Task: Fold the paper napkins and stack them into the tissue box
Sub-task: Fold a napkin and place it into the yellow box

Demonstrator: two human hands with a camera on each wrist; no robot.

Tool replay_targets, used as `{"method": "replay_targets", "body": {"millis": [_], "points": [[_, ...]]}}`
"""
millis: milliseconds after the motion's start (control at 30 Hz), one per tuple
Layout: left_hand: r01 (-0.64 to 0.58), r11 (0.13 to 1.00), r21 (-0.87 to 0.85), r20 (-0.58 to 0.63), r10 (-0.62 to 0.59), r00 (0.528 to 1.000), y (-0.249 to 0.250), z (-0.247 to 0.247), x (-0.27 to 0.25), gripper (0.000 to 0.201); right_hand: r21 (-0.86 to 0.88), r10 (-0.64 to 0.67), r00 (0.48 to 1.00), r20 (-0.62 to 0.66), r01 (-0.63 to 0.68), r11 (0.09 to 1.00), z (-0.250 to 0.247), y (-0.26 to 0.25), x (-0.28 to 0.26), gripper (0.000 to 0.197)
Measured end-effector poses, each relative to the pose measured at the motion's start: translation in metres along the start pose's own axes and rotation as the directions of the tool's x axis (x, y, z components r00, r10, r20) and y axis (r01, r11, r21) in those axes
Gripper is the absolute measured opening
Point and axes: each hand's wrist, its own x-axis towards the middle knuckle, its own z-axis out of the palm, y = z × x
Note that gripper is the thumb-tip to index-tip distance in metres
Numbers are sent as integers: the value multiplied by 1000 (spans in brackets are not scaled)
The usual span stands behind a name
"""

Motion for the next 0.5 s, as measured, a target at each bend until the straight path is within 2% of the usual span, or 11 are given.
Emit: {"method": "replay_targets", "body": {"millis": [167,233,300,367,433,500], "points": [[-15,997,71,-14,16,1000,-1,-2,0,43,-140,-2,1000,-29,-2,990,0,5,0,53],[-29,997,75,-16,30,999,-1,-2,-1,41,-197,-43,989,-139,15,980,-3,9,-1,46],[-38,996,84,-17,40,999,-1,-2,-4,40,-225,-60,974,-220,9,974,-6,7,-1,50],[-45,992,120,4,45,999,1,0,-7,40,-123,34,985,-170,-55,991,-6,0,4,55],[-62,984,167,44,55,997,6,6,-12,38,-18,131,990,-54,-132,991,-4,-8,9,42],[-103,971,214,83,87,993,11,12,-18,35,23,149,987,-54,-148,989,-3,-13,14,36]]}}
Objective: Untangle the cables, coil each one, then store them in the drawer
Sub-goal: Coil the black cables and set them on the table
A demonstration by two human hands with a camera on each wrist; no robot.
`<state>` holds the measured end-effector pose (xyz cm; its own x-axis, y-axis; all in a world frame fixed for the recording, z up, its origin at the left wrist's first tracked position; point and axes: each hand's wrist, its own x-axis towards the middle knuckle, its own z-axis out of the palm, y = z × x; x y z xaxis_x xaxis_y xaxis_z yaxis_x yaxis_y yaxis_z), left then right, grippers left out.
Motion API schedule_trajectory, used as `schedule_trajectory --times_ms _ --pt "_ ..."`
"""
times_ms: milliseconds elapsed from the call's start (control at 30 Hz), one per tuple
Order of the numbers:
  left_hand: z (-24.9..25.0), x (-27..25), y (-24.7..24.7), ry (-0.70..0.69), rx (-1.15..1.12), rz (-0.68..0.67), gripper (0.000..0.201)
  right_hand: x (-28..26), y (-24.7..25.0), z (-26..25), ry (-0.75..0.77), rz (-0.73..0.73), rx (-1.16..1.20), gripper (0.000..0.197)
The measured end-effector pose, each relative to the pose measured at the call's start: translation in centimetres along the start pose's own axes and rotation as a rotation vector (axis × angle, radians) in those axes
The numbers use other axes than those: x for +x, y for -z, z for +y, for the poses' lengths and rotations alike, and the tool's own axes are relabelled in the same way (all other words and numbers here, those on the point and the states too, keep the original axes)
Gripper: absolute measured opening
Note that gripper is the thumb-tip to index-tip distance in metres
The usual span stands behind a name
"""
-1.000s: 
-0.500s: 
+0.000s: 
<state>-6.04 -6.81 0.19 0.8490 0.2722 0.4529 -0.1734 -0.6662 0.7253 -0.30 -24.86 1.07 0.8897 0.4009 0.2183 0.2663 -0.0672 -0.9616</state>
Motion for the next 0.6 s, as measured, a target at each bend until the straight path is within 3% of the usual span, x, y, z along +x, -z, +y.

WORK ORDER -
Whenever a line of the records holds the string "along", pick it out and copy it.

SOLUTION -
Measured end-effector poses, each relative to the pose measured at the motion's start: translation in metres along the start pose's own axes and rotation as the directions of the tool's x axis (x, y, z components r00, r10, r20) and y axis (r01, r11, r21) in those axes
The measured end-effector pose, each relative to the pose measured at the call's start: translation in centimetres along the start pose's own axes and rotation as a rotation vector (axis × angle, radians) in those axes
Motion for the next 0.6 s, as measured, a target at each bend until the straight path is within 3% of the usual span, x, y, z along +x, -z, +y.

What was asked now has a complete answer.